Ranking Member Thompson Hearing Statement - FY2017 DHS Budget
(WASHINGTON) – Today, Committee on Homeland Security Ranking Member Bennie G. Thompson (D-MS) delivered the following statement for the full Committee hearing entitled “DHS in Today’s Dangerous World: Examining the Department’s Budget and Readiness to Counter Homeland Threats”:
“Today’s hearing invites us to take a broad look at the threats that we face in the United States and how DHS is positioned to challenge them. The current threat posed by foreign terrorist organizations such as ISIL and Al Qaeda is significant and rightfully receives extensive attention. However, at the same time, anti-government and militia groups grew by one-third in 2015. In a study by the Triangle Center at Duke University, 74 percent of law enforcement identified anti-government groups as the top terrorist threats in their jurisdictions. Last year, we also witnessed a troubling surge of domestic terrorist groups.
Mr. Secretary, you have stated that we have moved to a world that includes the threat of terrorist-inspired attacks—where terrorists are motivated by something on the Internet. Both right-wing extremists and foreign-inspired terrorists have used the Internet to organize and plan attacks. For instance, just this weekend, a militia group organized on Twitter to attend presidential campaign events.
Mr. Secretary, I want to hear from you how the Department is maintaining situational awareness and response capabilities during this increasingly violent and volatile presidential campaign season. I know that the Department has long recognized the threat from violent extremism and in 2015 established the Office for Community Partnerships.
In its budget, the Department requests 49 million dollars for Countering Violent Extremism grants for emergent threats from “violent extremism” and “complex coordinated attacks”. To date, the Department has provided Congress with little information on how these grants will be distributed. I would hope that contained within forthcoming grant guidance are instructions for some of the funding to be directed at the prevention of right-wing extremist attacks.
Mr. Secretary, as you have stated, and as both sides of the aisle agree, it is the state or local cop on that may prevent the next terrorist attack. With right-wing attacks on the rise and ISIL recruiting within our borders, it is baffling that cuts to the state and local grant preparedness grants programs are in this budget. Nearly 500 million dollars are slated to be cut under your budget request. I do not believe the Department’s budget should be so focused on being balanced on the backs of first responders. I want to hear from you about how you expect the proposed cuts to affect the ability of State and local response capabilities.
Another area of concern is the staffing level at our nation’s airports. The Federal Aviation Administration is projecting passenger growth at a rate of two percent a year, making this summer one of the busiest in recent years. I continue to hear from large airports that have the infrastructure for many security lanes, but due to staffing shortages, they can only use a small number of lanes. Given the forecast of increased passenger volume, along with underutilized checkpoints, I am concerned that congested screening lines will create another vulnerability.

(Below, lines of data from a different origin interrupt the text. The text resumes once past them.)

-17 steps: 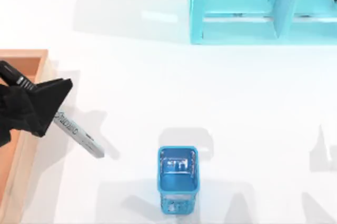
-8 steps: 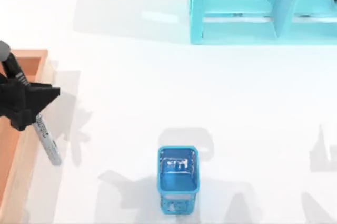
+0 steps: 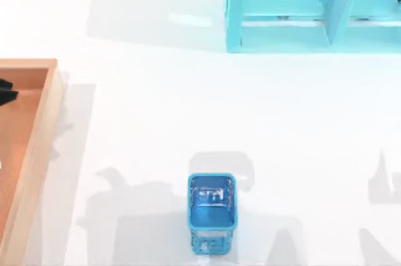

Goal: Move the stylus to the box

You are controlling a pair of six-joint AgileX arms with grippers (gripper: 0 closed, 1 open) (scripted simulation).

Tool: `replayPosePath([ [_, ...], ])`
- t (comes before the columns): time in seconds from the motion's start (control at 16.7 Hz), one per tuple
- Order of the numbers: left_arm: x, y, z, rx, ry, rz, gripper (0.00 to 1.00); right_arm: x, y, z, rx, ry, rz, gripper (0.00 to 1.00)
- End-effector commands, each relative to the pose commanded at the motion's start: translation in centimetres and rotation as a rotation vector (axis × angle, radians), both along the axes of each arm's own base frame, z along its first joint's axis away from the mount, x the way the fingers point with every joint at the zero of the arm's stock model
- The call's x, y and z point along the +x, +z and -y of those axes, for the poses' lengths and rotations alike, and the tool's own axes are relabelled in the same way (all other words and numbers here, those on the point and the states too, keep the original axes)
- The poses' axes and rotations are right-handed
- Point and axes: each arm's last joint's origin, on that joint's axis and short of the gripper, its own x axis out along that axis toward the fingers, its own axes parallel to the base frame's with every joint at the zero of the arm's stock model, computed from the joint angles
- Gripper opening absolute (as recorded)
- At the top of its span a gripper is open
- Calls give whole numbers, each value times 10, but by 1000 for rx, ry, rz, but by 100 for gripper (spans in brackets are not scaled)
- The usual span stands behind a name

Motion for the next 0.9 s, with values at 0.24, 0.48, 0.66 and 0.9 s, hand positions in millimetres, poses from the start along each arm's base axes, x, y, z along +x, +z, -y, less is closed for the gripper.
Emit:
replayPosePath([
  [0.24, 12, 6, -42, -18, -127, 93, 0, 0, 0, 0, 0, 0, 0, 100],
  [0.48, 17, 9, -79, -57, -195, 199, 0, 0, 0, 0, 0, 0, 0, 100],
  [0.66, 17, 10, -99, -82, -212, 260, 0, 0, 0, 0, 0, 0, 0, 100],
  [0.9, 17, 9, -111, -101, -215, 292, 0, 0, 0, 0, 0, 0, 0, 100],
])
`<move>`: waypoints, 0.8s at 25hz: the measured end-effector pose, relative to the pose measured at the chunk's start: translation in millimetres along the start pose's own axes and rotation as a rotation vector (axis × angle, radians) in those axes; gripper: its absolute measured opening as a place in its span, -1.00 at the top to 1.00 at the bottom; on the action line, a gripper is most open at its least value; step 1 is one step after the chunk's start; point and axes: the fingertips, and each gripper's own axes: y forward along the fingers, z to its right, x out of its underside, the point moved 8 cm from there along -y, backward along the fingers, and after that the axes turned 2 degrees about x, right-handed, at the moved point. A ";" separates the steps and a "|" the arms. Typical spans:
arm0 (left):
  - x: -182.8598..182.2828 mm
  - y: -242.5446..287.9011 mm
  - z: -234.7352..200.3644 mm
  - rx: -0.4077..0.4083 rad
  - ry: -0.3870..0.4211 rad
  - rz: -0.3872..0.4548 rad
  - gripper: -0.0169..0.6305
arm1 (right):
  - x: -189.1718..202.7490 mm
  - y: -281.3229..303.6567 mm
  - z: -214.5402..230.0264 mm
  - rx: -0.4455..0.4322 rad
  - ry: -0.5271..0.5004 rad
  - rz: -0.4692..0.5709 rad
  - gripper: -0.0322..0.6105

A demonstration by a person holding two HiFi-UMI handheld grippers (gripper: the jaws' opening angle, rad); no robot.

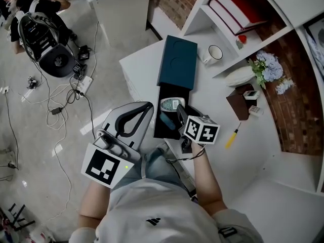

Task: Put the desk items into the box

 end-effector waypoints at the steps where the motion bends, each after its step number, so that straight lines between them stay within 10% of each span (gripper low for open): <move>1: -0.1 0.8 0.2 0.002 0.000 0.000 0.91 | 0.7 -0.2 0.1 0.006 -0.010 -0.003 0.53; 20: 0.5 8.7 3.2 0.033 0.006 -0.006 0.91 | 10.9 -2.6 3.2 0.033 -0.028 -0.016 0.51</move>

I need to hear more from you than encouragement that travelers join PreCheck. I need to know how you intend to tackle this problem. I am also concerned that your budget still requests funds for TSA’s behavioral detection program, which still has not been scientifically proven to disrupt terrorist activity.
Additionally, I remain concerned about the Secret Service. I am supportive of the budget requests that reflect the recommendations of the Protective Mission Panel and the Office of Inspector General. However, I cannot stress enough that the Secret Service can not enter a new chapter with an ugly cloud of a decades long racial discrimination suit hanging over its head.
Finally, Mr. Secretary, the Department has the third-largest workforce in the Federal government and faces low employee morale. You have personally committed to improving morale and workforce satisfaction. It seems as if we still cannot get out of the planning phase. Low retention rates are concerning, especially within the Border Patrol. CBP does not anticipate reaching its staffing goal in the current fiscal year. This has an impact on the Department’s readiness. We have a shared goal of moving the Department forward. By working with you and across the components, the Department should be ready to counter homeland threats.”